“So the Lord smote the Ethiopians before Asa, and before Judah; and the Ethiopians fled.”

We then read a condensed account of the pursuit that Asa and his people indulged in, chasing the horde of Egyptians all the way across their own border. They were in such confusion that they could not recover and make a stand, so that not even a rear-guard action was fought. The children of Israel recaptured all of the cities that Rehoboam had lost, and with a typical Hebraism the account concludes with the statement that “they carried away exceeding much spoil.” Although they never recovered the golden shields, it is to be hoped they got their equivalent in the value of this recounted spoil.

It was the universal custom of conquerors to record their victories and say nothing of their defeats. Therefore, it is a bit startling to find this record of II Chronicles borne out by the account the Egyptian monarch has left of his own campaigns. This simple paragraph is illuminating:

“Seventeen campaigns I waged. In sixteen of them I was victorious. In the seventeenth campaign I was defeated. Not by man, Heaven fought against me.”

So even in the record of a defeat this man can brag that his strength and greatness were so phenomenal that only the Lord could overthrow him. Once again, a dead man tells a tale. He also, in the illuminating account that he has left, rises from the dead to write “o. k.” across the pages of Holy Writ, attesting its historical fidelity and the accuracy of its records.

CHAPTER X
Mingled Voices

The next definite contact between Israel and Egypt is found in the graphic and terse statement of II Kings 17:4,

“And the king of Assyria found conspiracy in Hoshea: for he had sent messengers to So king of Egypt, and brought no present to the king of Assyria, as he had done year by year: therefore the king of Assyria shut him up, and bound him in prison.”

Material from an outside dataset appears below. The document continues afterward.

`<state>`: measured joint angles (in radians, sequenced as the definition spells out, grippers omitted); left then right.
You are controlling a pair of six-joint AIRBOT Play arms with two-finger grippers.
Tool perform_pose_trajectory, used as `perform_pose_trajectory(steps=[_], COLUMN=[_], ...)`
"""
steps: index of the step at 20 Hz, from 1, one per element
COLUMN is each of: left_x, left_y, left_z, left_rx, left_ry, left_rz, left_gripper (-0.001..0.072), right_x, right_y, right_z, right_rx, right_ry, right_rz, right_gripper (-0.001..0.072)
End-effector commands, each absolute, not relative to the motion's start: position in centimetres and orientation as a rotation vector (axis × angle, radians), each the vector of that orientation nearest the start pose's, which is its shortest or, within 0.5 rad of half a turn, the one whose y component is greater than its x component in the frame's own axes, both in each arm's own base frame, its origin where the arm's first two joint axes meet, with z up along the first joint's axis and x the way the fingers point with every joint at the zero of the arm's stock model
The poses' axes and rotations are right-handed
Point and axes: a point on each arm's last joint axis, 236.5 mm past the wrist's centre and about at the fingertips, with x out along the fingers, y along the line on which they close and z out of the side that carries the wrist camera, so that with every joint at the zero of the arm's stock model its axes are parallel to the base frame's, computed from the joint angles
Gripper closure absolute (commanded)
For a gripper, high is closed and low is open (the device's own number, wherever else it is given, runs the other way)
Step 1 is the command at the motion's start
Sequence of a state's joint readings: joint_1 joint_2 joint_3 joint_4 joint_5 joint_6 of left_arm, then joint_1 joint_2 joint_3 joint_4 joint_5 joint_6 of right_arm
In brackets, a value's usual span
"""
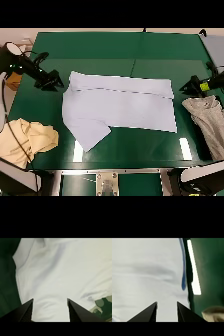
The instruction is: Fold the shirts.
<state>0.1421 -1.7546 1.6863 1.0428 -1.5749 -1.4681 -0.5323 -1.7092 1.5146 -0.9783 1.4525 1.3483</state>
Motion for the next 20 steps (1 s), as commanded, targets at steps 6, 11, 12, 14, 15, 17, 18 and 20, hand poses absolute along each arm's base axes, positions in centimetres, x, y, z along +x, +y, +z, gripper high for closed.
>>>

From this point on, the records of Egypt and Palestine are so enmeshed and tangled with the records of Babylon and Assyria that we cannot separate them in their presentation. This king So is identified as the Egyptian monarch Shabaka, who is also known by the names Sebichos, Sabakon, Sabacoa, and Seve. He seems to have been a man of implacable cruelty, if we may judge from the Greek record of his manner of succession. He was preceded on the throne by Bakenrenef, who was one of the wise and kindly lawgivers of Egypt. This noble ruler was one of the first of all the Egyptian kings to come in direct contact with the classical Greeks. The Dorian invasion had now come to an end and the Greeks were free to trade and colonize in the Mediterranean, and in the vigour of their advance they had pressed on to the mouth of the Nile. They had established a close connection with Sais, and by 700 B. C. had entrenched themselves strongly in the culture of that section of Egypt.

The Pharaoh of our present interest, So, invaded that section of Egypt and captured Bakenrenef in a swift and short campaign. The Greek records relate that after treating his defeated enemy with brutality, So then burned him alive. He then established himself as king and ruled not only all of Egypt but Ethiopia as well. He was thus a contemporary of Shalmaneser, Sargon, and Sennacherib, all of whom have a direct bearing upon the records of the Old Testament. One of the interesting discoveries made at the royal library at Nineveh was a seal bearing the name of Shabaka, or So. The visitor to the British Museum, upon entering the Assyrian Room, may pause before Table Case “E” and see this fascinating exhibit of the actualities of these events.